**YOUR OBJECTIVE:**
Look over the listing below and work out how many lines have the word "markers". Write only that number.

**INPUT:**
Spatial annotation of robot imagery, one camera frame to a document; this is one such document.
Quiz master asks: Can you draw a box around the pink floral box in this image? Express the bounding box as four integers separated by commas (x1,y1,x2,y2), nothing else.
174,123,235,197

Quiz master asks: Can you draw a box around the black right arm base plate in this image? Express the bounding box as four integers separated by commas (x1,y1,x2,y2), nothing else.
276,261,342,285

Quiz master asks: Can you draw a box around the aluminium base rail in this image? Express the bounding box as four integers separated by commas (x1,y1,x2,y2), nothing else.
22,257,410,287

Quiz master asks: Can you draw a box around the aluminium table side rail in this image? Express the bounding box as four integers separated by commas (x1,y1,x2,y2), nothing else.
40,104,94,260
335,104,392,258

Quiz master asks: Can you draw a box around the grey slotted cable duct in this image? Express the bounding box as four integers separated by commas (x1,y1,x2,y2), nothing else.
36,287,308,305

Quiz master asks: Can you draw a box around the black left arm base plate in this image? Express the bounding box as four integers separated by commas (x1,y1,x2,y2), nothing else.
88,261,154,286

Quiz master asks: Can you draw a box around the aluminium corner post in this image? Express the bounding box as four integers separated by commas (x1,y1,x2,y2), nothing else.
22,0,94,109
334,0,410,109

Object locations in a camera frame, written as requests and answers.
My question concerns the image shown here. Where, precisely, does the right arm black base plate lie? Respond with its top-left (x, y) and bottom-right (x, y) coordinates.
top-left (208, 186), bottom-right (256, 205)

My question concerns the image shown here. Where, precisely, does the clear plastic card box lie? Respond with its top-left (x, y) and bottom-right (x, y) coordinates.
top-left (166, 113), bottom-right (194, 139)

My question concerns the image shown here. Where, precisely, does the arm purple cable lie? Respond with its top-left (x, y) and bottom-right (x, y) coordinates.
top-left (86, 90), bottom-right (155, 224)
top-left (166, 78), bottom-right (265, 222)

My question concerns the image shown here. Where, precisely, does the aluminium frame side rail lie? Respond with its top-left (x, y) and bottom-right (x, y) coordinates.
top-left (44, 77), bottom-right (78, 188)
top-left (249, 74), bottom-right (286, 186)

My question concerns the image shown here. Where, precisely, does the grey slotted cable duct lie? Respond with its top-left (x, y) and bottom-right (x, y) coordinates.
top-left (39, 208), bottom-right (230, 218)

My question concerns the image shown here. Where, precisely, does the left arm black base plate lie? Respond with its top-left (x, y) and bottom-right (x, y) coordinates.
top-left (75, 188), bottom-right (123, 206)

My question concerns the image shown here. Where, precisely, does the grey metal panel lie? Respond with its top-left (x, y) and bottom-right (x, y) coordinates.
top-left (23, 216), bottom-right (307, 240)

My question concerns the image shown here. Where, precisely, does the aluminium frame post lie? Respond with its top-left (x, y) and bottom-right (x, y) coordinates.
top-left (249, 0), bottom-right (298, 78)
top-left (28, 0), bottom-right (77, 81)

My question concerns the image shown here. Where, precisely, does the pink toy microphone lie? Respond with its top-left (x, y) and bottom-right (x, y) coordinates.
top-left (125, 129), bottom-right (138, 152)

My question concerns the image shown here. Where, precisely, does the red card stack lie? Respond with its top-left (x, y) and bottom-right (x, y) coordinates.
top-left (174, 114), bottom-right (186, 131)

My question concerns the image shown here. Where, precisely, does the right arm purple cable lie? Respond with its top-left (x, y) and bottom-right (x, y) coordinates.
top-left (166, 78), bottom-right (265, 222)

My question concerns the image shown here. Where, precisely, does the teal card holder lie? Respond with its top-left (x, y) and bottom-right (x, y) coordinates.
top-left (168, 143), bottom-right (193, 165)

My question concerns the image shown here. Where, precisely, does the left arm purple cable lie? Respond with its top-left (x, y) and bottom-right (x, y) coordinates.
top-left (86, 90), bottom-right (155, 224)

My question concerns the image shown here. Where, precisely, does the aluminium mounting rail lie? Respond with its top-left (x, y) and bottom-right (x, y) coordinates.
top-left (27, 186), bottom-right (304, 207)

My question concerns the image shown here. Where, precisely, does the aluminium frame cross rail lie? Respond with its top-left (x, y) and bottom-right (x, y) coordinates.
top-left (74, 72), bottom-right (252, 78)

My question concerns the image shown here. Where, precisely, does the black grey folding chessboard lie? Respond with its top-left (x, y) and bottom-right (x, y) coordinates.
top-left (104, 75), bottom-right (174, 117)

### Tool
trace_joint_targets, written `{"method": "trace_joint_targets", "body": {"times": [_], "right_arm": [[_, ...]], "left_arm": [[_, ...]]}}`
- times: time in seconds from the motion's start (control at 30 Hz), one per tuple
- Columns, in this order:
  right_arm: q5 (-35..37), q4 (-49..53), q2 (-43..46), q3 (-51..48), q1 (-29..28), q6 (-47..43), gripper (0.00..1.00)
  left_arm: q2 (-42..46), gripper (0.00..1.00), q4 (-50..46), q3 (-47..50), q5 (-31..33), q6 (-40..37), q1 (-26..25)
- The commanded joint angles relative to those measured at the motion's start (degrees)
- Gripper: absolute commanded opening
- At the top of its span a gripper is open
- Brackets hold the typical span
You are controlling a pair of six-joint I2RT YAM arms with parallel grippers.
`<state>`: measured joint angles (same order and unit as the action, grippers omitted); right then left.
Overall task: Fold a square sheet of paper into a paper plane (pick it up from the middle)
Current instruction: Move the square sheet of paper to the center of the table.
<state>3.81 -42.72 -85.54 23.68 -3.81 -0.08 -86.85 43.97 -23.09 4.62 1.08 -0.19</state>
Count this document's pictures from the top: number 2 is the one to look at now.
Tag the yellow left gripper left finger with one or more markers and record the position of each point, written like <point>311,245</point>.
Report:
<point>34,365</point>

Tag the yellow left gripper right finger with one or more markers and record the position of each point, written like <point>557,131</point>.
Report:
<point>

**EXPECTED OUTPUT:**
2